Named after Documenta, a prestigious art exhibition in its 14th edition in Kassell, Germany, Dogumenta is the first U.S. exhibition made specifically for dogs. (British designer Dominic Wilcox developed an exhibition for dogs in London last year.) The concept might seem like the art world’s equivalent of the talking-animal movie, but as that much-maligned subgenre (in one of its better recent examples, Kevin Spacey voiced a grumpy cat in “Nine Lives”) can teach us something about being human, so the enthusiasm of a dog unfettered by current art trends can teach us to let our aesthetic hair down, so to speak.
“It’s easy to become overwhelmed and jaded,” Dawson says of the New York art world. But Rocky doesn’t approach art with human preconceptions. “Every time he sees a Jeff Koons,” Dawson notes about the pop artist who installed a 43-foot topiary puppy at Rockefeller Center in 2000, “he doesn’t go [rolling eyes], ‘Jeff Koons again!’ like we do.”
In February, Dawson delivered her thesis, “Five Things My Dog Taught Me About Art” to a Bushwick gallery audience consisting of artists, curators and critics, and put out her first call for Dogumenta.
What has Rocky taught Dawson about art? For one thing, fearlessness. “I love that he went with his gut,” Dawson says.
Among the participating artists in Dogumenta is Graham Caldwell, who ran a glass studio in Hyattsville, Md., and moved to New York almost 10 years ago. How does it feel to be selected for a show like this?

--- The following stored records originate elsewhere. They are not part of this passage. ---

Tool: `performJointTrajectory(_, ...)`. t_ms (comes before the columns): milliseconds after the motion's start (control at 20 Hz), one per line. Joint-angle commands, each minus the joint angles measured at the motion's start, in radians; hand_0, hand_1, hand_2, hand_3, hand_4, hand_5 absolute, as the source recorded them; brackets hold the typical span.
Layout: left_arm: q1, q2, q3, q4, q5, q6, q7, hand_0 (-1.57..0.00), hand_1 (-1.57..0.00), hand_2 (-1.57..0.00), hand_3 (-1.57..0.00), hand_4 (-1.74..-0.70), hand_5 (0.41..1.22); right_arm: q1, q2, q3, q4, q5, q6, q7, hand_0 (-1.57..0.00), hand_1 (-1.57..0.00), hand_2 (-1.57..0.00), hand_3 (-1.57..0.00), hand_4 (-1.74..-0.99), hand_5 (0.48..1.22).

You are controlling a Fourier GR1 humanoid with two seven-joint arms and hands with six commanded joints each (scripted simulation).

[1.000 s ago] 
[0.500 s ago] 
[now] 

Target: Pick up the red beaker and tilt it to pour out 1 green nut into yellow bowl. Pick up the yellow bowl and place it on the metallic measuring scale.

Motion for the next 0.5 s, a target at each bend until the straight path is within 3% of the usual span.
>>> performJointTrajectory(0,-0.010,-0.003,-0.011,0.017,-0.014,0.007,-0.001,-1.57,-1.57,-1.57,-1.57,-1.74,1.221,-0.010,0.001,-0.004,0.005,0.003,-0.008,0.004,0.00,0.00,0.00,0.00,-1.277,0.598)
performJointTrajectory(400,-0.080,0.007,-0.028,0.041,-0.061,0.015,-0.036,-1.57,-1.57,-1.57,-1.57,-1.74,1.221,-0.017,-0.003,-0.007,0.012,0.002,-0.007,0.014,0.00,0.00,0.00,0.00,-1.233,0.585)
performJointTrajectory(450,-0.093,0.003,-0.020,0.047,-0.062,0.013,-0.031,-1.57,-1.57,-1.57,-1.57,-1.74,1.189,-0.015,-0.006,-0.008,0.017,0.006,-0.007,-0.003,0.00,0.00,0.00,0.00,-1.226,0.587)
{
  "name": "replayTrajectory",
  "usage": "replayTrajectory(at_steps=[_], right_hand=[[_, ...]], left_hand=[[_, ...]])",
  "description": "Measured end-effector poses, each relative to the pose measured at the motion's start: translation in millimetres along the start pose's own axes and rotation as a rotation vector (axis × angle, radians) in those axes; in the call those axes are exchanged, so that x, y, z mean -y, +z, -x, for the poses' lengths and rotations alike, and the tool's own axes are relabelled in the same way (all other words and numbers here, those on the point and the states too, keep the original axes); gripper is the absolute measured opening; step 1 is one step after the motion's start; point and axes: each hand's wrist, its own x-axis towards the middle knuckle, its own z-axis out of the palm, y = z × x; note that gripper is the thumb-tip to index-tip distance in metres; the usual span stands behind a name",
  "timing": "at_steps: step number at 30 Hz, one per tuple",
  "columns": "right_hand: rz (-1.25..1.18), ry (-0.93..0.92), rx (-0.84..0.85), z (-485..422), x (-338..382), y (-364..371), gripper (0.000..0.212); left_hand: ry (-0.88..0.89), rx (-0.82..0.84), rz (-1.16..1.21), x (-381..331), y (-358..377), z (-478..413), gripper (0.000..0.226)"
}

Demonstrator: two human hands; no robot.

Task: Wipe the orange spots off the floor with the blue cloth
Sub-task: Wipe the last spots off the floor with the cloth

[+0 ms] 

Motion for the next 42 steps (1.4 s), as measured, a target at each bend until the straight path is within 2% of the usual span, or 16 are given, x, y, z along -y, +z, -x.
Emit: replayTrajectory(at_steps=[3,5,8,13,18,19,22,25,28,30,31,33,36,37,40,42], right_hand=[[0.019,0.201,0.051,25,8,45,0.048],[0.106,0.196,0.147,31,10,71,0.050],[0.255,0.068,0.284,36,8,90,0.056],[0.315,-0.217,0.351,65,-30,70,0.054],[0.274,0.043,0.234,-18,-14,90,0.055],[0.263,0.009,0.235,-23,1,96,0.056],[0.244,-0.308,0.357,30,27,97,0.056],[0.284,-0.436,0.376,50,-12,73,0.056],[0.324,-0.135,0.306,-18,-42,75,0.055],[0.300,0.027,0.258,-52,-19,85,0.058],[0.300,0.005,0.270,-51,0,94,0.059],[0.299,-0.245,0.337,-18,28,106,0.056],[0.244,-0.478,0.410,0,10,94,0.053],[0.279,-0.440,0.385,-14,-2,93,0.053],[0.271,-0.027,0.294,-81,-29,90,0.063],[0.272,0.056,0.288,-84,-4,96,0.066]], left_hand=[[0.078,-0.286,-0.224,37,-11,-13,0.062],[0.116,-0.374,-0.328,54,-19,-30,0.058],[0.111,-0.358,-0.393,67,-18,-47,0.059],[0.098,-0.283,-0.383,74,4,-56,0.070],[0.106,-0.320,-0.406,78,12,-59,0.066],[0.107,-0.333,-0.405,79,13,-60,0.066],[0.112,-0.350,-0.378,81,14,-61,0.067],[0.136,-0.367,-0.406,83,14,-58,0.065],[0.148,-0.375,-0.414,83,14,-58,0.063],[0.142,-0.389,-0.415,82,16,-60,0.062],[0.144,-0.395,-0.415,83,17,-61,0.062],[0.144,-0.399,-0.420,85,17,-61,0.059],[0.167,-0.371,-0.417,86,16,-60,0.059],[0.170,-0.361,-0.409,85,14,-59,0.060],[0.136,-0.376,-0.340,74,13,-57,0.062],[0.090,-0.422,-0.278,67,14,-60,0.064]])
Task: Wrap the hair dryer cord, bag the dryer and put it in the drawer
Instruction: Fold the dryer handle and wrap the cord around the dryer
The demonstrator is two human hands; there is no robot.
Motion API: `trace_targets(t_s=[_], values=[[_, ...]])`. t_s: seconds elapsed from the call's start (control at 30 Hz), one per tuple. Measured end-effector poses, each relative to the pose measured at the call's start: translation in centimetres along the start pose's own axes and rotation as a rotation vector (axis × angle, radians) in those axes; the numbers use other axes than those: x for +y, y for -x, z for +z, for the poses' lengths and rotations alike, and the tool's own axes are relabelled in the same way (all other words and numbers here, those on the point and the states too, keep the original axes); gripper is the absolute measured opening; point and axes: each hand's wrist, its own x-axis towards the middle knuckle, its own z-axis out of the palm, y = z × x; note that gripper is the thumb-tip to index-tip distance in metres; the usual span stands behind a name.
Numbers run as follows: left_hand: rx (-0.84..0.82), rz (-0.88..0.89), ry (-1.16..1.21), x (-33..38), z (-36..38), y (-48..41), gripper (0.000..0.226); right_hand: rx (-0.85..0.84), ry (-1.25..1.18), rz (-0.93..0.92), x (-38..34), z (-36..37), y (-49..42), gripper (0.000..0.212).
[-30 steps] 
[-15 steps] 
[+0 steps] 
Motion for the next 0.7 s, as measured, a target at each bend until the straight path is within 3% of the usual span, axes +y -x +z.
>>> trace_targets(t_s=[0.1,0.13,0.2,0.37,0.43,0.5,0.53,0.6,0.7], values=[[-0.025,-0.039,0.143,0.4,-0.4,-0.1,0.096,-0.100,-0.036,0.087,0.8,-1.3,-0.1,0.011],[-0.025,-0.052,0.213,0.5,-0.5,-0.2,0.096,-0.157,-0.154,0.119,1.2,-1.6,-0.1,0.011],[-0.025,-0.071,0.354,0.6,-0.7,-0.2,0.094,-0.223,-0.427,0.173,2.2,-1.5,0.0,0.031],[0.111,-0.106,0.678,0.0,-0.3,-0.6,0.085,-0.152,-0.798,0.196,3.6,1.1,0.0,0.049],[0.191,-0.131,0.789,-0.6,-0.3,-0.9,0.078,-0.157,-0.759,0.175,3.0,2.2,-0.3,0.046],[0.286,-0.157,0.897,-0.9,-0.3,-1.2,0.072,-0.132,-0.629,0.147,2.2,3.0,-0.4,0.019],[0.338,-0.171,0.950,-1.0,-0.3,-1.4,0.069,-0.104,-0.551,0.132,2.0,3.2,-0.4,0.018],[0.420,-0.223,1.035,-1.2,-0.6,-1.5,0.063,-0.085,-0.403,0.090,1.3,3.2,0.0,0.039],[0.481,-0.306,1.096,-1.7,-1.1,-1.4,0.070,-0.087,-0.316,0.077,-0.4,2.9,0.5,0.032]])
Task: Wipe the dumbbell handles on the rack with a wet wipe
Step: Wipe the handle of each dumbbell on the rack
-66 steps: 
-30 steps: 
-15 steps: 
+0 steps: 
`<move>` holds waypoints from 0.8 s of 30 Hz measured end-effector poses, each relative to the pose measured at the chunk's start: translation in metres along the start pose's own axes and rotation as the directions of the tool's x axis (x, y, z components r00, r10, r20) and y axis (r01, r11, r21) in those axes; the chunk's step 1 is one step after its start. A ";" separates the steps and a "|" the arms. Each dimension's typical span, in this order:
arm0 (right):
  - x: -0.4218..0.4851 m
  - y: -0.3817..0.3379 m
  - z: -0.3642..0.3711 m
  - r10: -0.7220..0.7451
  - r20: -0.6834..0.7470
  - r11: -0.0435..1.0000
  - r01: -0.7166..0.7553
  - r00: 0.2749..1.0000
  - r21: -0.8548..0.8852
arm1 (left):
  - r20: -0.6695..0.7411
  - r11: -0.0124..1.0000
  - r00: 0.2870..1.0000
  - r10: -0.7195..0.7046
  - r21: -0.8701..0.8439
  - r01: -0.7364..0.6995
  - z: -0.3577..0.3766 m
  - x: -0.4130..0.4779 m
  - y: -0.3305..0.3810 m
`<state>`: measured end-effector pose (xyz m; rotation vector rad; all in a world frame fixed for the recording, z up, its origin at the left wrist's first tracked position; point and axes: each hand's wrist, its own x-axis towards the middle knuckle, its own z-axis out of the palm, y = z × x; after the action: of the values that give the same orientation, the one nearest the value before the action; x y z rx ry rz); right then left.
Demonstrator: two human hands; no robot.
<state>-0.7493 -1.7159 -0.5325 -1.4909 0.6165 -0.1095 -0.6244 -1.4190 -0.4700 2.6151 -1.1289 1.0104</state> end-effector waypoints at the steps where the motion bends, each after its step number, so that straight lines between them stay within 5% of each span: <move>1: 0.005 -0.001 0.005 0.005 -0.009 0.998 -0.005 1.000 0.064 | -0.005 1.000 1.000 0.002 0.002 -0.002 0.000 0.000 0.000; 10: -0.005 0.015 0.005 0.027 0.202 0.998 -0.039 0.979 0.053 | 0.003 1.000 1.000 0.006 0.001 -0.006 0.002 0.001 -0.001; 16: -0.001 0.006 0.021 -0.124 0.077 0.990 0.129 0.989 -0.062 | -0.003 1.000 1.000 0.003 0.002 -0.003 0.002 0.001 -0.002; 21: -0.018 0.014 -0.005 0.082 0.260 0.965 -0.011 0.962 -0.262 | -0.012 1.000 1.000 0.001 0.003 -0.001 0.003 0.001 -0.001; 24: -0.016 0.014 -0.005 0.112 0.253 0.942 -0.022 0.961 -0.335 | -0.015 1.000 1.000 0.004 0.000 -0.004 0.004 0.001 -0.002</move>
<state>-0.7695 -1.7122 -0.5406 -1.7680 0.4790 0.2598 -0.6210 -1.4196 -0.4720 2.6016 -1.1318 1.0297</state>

“It’s different!” Caldwell approaches the challenges of making art for dogs with an enthusiasm that comes in part from his own canine companion, Minnow.
The 10-year-old dachshund-papillon mix might be a harsher critic than Rocky. “Dogs can be brutally dismissive,” Caldwell says. “Especially my dog — she makes these snippy scoffy sounds if she’s not interested in a person.” What about his art? For instance, what does Minnow think of “Glimpse Machine,” Caldwell’s 2013 installation consisting of a 10-by-20-foot cluster of rearview mirrors?
“She doesn’t care,” Caldwell says. “It hurts a little.”
For Dogumenta, Caldwell took his art in a different direction, creating a set of child-size sofas covered entirely in grass sod. Although the concept is tailored for dogs, the perishability of the material (this is, after all, going to be only a three-day show) speaks to Caldwell’s appreciation of ruined landscapes. The piece also addresses a dog’s perception of a world made for humans. “They use people stuff, but in a much different way. They have a different purpose for it,” Caldwell says.